▶ **TRY IT**
Exact copies of all the lines below are required, with the pictures omitted.
START DATA SECTION
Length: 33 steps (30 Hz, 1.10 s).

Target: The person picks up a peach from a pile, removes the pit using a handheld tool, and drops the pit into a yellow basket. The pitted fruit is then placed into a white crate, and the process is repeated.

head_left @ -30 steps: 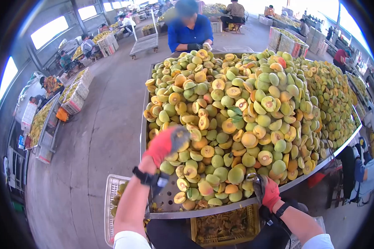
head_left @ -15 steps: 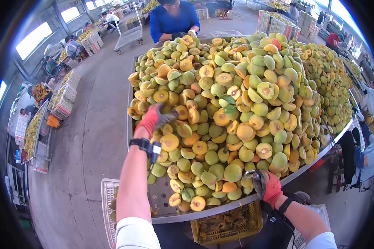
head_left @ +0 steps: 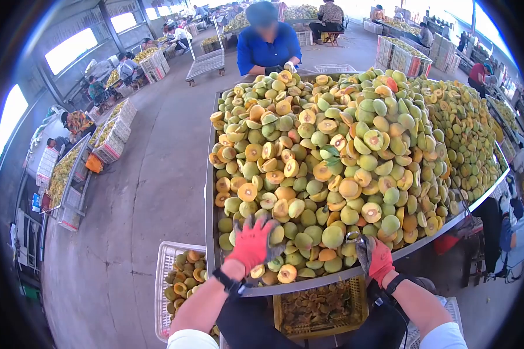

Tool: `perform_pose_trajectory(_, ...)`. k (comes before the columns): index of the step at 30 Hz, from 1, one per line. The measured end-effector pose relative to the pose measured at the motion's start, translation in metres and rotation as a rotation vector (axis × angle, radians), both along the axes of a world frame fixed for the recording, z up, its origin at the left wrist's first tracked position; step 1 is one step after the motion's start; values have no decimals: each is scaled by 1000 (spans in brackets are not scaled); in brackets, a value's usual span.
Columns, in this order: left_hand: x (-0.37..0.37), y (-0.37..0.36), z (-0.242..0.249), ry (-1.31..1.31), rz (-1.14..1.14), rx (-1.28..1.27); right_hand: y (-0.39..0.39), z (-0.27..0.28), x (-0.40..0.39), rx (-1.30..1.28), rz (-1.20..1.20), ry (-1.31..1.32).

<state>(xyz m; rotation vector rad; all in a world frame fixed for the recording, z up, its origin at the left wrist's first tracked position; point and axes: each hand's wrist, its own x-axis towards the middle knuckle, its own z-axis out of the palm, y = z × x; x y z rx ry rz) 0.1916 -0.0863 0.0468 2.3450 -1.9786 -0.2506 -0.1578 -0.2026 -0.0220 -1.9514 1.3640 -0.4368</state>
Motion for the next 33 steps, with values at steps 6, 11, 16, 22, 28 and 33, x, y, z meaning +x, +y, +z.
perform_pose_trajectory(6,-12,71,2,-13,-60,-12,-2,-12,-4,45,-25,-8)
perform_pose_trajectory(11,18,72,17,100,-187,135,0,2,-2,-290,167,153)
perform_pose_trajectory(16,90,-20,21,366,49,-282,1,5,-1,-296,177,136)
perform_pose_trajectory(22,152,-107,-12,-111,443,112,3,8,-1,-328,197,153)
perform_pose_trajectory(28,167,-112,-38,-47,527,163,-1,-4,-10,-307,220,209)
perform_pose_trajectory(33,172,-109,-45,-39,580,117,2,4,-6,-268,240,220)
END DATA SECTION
▶ **OUTPUT**
Length: 33 steps (30 Hz, 1.10 s).

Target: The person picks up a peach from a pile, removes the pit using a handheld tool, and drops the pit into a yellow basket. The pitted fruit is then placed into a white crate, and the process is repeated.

head_left @ -30 steps: 
head_left @ -15 steps: 
head_left @ +0 steps: 

Tool: `perform_pose_trajectory(_, ...)`. k (comes before the columns): index of the step at 30 Hz, from 1, one per line. The measured end-effector pose relative to the pose measured at the motion's start, translation in metres and rotation as a rotation vector (axis × angle, radians), both along the axes of a world frame fixed for the recording, z up, its origin at the left wrist's first tracked position; step 1 is one step after the motion's start; values have no decimals: each is scaled by 1000 (spans in brackets are not scaled); in brackets, a value's usual span.
Columns, in this order: left_hand: x (-0.37..0.37), y (-0.37..0.36), z (-0.242..0.249), ry (-1.31..1.31), rz (-1.14..1.14), rx (-1.28..1.27); right_hand: y (-0.39..0.39), z (-0.27..0.28), x (-0.40..0.39), rx (-1.30..1.28), rz (-1.20..1.20), ry (-1.31..1.32).

<state>(xyz m; rotation vector rad; all in a world frame fixed for the recording, z up, its origin at the left wrist's first tracked position; point and axes: each hand's wrist, its own x-axis towards the middle knuckle, its own z-axis out of the palm, y = z × x; x y z rx ry rz) 0.1916 -0.0863 0.0468 2.3450 -1.9786 -0.2506 -0.1578 -0.2026 -0.0220 -1.9514 1.3640 -0.4368</state>
Motion for the next 33 steps, with values at steps 6, 11, 16, 22, 28 and 33, x, y, z meaning +x, +y, +z.
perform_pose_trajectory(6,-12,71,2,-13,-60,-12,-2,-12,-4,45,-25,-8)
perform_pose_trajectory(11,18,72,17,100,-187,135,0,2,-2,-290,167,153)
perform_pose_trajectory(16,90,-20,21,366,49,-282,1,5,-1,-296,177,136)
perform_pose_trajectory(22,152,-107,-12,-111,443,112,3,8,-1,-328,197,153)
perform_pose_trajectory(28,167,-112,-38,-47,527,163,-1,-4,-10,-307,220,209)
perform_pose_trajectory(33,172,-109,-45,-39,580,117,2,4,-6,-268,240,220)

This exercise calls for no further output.